» **Exercise directions**
Output the full listing below, keeping each line exact.

» **Dataset section**

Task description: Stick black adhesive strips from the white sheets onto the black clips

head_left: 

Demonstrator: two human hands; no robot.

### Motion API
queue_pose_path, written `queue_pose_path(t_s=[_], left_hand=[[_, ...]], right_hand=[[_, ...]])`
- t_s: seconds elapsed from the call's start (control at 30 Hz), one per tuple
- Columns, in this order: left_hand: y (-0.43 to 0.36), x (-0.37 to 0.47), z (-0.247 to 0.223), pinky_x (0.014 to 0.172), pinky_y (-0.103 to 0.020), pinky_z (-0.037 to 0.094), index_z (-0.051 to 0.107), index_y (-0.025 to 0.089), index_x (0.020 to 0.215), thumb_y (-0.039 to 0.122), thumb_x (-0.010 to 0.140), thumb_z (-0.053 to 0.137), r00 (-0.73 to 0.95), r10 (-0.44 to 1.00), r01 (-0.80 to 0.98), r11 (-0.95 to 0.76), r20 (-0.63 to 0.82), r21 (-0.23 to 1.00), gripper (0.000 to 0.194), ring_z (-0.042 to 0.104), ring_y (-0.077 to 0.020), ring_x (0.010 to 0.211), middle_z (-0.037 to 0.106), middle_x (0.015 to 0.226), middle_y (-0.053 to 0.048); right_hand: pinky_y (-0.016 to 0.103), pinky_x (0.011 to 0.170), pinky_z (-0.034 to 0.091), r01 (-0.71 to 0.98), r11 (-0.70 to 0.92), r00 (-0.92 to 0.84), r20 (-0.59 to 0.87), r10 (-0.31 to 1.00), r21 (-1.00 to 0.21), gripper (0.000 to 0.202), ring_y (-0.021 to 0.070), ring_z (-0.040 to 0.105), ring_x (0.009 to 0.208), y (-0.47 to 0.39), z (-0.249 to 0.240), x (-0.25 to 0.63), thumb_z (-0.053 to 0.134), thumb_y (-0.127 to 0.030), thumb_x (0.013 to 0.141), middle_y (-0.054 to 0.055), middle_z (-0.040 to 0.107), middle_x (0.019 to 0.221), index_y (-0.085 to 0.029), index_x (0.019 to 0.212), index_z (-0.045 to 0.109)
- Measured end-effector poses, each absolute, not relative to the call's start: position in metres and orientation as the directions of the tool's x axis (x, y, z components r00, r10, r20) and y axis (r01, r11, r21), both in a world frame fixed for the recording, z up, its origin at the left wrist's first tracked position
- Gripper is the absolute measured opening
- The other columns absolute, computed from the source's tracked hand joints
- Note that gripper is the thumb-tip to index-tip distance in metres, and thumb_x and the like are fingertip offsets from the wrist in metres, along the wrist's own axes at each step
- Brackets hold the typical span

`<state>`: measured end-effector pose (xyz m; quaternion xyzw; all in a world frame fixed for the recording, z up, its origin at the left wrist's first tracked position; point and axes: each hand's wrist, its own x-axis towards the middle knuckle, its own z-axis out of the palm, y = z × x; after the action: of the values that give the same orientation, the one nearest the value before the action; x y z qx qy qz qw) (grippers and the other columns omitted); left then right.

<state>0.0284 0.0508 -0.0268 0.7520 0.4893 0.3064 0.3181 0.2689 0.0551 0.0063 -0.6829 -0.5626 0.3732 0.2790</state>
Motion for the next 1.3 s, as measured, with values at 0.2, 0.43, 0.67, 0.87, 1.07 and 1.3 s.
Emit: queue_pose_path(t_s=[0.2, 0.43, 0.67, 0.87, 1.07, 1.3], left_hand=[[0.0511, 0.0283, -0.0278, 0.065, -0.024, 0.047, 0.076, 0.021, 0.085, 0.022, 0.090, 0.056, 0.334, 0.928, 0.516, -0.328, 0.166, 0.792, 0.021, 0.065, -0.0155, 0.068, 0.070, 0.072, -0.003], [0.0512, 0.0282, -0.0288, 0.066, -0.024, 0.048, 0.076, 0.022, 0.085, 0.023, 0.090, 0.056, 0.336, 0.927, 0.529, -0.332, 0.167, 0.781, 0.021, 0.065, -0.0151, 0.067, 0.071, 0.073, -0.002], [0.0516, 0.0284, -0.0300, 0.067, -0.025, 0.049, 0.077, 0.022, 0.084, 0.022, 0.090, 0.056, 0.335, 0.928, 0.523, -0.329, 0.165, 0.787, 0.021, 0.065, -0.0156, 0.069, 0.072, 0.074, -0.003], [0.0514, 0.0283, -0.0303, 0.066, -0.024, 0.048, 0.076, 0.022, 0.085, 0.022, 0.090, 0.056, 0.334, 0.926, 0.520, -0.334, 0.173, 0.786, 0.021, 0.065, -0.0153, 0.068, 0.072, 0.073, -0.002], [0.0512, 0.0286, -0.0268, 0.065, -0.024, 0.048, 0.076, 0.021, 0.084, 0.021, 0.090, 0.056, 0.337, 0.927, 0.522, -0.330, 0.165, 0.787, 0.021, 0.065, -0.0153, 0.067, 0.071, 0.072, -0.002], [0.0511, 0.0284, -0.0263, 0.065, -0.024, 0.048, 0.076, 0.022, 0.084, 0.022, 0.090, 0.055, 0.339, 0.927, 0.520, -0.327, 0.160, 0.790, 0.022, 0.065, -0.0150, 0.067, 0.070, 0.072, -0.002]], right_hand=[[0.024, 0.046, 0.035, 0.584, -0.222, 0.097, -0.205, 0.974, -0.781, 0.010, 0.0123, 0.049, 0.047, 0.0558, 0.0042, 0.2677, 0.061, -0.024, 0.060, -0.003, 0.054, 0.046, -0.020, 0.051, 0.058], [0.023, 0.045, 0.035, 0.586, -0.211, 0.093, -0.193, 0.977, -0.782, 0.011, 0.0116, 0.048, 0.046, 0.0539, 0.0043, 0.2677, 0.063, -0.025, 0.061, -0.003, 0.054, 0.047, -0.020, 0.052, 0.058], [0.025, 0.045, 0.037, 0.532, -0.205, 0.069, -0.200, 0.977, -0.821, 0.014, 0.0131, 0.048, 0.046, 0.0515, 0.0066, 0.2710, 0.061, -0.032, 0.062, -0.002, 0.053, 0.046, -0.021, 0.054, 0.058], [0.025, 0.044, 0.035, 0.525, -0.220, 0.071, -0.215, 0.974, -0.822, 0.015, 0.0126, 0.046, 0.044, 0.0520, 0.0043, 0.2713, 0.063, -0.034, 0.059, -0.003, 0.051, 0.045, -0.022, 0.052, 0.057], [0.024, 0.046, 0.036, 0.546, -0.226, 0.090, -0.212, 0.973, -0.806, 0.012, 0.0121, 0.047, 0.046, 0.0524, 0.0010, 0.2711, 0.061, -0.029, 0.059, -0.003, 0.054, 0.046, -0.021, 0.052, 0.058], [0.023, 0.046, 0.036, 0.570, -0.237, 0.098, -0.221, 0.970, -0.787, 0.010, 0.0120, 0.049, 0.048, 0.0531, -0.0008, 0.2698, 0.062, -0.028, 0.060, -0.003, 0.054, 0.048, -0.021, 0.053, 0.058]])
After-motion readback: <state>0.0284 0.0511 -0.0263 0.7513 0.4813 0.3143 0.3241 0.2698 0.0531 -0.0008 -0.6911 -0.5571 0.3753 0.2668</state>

» **Your solution**
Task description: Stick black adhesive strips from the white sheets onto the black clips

head_left: 

Demonstrator: two human hands; no robot.

### Motion API
queue_pose_path, written `queue_pose_path(t_s=[_], left_hand=[[_, ...]], right_hand=[[_, ...]])`
- t_s: seconds elapsed from the call's start (control at 30 Hz), one per tuple
- Columns, in this order: left_hand: y (-0.43 to 0.36), x (-0.37 to 0.47), z (-0.247 to 0.223), pinky_x (0.014 to 0.172), pinky_y (-0.103 to 0.020), pinky_z (-0.037 to 0.094), index_z (-0.051 to 0.107), index_y (-0.025 to 0.089), index_x (0.020 to 0.215), thumb_y (-0.039 to 0.122), thumb_x (-0.010 to 0.140), thumb_z (-0.053 to 0.137), r00 (-0.73 to 0.95), r10 (-0.44 to 1.00), r01 (-0.80 to 0.98), r11 (-0.95 to 0.76), r20 (-0.63 to 0.82), r21 (-0.23 to 1.00), gripper (0.000 to 0.194), ring_z (-0.042 to 0.104), ring_y (-0.077 to 0.020), ring_x (0.010 to 0.211), middle_z (-0.037 to 0.106), middle_x (0.015 to 0.226), middle_y (-0.053 to 0.048); right_hand: pinky_y (-0.016 to 0.103), pinky_x (0.011 to 0.170), pinky_z (-0.034 to 0.091), r01 (-0.71 to 0.98), r11 (-0.70 to 0.92), r00 (-0.92 to 0.84), r20 (-0.59 to 0.87), r10 (-0.31 to 1.00), r21 (-1.00 to 0.21), gripper (0.000 to 0.202), ring_y (-0.021 to 0.070), ring_z (-0.040 to 0.105), ring_x (0.009 to 0.208), y (-0.47 to 0.39), z (-0.249 to 0.240), x (-0.25 to 0.63), thumb_z (-0.053 to 0.134), thumb_y (-0.127 to 0.030), thumb_x (0.013 to 0.141), middle_y (-0.054 to 0.055), middle_z (-0.040 to 0.107), middle_x (0.019 to 0.221), index_y (-0.085 to 0.029), index_x (0.019 to 0.212), index_z (-0.045 to 0.109)
- Measured end-effector poses, each absolute, not relative to the call's start: position in metres and orientation as the directions of the tool's x axis (x, y, z components r00, r10, r20) and y axis (r01, r11, r21), both in a world frame fixed for the recording, z up, its origin at the left wrist's first tracked position
- Gripper is the absolute measured opening
- The other columns absolute, computed from the source's tracked hand joints
- Note that gripper is the thumb-tip to index-tip distance in metres, and thumb_x and the like are fingertip offsets from the wrist in metres, along the wrist's own axes at each step
- Brackets hold the typical span

`<state>`: measured end-effector pose (xyz m; quaternion xyzw; all in a world frame fixed for the recording, z up, its origin at the left wrist's first tracked position; point and axes: each hand's wrist, its own x-axis towards the middle knuckle, its own z-axis out of the palm, y = z × x; after the action: of the values that give the same orientation, the one nearest the value before the action; x y z qx qy qz qw) (grippers and the other columns omitted); left then right.

<state>0.0284 0.0508 -0.0268 0.7520 0.4893 0.3064 0.3181 0.2689 0.0551 0.0063 -0.6829 -0.5626 0.3732 0.2790</state>
Motion for the next 1.3 s, as measured, with values at 0.2, 0.43, 0.67, 0.87, 1.07 and 1.3 s.
Emit: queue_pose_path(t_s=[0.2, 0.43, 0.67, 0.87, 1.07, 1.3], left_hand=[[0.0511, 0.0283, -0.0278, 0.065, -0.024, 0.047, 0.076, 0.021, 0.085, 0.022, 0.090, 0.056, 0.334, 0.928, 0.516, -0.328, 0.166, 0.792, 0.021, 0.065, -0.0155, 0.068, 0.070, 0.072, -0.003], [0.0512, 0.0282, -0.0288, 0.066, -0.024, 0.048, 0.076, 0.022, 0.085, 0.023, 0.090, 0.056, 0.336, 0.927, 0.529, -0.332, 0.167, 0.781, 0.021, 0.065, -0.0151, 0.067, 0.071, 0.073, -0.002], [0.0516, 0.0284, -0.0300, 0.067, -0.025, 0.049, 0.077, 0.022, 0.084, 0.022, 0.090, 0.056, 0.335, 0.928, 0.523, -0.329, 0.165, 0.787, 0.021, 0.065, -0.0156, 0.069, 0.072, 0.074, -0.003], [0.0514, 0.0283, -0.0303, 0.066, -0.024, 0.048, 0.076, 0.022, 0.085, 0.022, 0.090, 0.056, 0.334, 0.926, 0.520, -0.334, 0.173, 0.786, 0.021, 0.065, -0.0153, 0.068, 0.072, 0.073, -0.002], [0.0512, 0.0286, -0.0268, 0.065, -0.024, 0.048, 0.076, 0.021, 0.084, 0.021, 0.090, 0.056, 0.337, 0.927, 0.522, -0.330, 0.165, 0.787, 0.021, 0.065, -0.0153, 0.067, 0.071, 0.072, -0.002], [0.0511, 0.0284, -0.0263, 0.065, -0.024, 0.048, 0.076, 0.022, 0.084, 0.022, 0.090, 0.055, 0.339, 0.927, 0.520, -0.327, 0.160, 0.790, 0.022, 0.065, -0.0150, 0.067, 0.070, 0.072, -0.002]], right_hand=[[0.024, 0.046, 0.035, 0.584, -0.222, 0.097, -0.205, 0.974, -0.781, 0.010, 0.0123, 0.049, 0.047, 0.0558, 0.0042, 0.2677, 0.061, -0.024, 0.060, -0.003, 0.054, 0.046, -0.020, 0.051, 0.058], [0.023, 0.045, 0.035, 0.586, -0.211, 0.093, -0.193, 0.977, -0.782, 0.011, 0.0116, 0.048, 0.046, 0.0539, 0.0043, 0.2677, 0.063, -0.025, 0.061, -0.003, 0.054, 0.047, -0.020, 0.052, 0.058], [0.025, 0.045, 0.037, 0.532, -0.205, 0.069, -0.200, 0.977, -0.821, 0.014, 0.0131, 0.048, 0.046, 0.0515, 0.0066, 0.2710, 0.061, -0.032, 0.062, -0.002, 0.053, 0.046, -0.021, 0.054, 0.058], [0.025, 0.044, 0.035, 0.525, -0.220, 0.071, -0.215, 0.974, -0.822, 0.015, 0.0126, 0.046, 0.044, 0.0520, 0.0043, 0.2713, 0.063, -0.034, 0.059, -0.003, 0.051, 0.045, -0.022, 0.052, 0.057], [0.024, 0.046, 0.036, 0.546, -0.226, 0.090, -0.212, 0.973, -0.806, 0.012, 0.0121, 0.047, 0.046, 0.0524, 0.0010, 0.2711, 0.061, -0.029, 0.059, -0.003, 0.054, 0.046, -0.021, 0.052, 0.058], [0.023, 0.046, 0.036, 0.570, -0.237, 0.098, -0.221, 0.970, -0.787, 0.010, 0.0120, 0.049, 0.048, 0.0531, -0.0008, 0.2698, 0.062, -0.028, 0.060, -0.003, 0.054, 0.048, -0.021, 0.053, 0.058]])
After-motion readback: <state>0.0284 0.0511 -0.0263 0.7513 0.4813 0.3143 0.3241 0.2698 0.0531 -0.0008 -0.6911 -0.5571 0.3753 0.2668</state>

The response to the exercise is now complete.